▶ **Task prompt**
Copy out exactly the lines that begin with the one containing "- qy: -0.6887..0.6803" and continue until the last line of the material.

▶ **Given data**
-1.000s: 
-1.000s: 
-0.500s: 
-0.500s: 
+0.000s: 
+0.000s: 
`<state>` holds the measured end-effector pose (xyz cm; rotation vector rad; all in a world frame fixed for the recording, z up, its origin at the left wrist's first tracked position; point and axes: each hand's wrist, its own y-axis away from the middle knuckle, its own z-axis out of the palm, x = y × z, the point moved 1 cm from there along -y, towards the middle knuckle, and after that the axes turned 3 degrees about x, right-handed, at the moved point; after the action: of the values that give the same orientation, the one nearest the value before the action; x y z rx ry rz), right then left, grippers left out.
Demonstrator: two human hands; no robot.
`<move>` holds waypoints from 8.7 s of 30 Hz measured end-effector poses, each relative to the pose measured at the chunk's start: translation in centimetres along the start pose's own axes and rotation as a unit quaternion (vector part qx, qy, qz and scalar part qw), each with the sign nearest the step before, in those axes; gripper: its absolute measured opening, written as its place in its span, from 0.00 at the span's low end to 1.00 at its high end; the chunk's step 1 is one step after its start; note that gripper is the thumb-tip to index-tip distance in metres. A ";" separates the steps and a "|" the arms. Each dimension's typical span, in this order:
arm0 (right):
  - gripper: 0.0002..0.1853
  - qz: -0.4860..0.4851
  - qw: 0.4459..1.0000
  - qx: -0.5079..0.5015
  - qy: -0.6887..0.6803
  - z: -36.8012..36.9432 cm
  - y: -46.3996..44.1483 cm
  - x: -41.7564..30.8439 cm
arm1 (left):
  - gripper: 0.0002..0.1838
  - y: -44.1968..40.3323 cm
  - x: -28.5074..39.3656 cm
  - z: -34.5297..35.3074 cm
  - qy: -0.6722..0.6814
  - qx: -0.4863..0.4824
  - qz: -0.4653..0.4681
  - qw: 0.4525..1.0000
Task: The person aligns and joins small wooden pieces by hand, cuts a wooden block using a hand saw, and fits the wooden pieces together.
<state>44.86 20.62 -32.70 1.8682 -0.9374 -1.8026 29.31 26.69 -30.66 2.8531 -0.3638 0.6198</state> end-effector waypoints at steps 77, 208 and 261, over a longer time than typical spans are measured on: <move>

▶ **Answer area**
  - qy: -0.6887..0.6803
  - z: -36.8012..36.9432 cm
  - y: -46.3996..44.1483 cm
  - x: -41.7564..30.8439 cm
arm1 (left):
  - gripper: 0.0002..0.1838
  - y: -44.1968..40.3323 cm
  - x: -28.5074..39.3656 cm
  - z: -34.5297..35.3074 cm
  - qy: -0.6722..0.6814
  - qx: -0.4863..0.4824
  - qz: -0.4653..0.4681
  - qw: 0.4525..1.0000
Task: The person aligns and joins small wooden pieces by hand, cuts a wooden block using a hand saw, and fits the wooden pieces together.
<state>44.86 20.62 -32.70 1.8682 -0.9374 -1.8026 29.31 26.69 -30.66 2.8531 -0.3638 0.6198</state> end-effector waypoints at steps 77, 208 and 261, over a longer time than typical spans are measured on: <move>

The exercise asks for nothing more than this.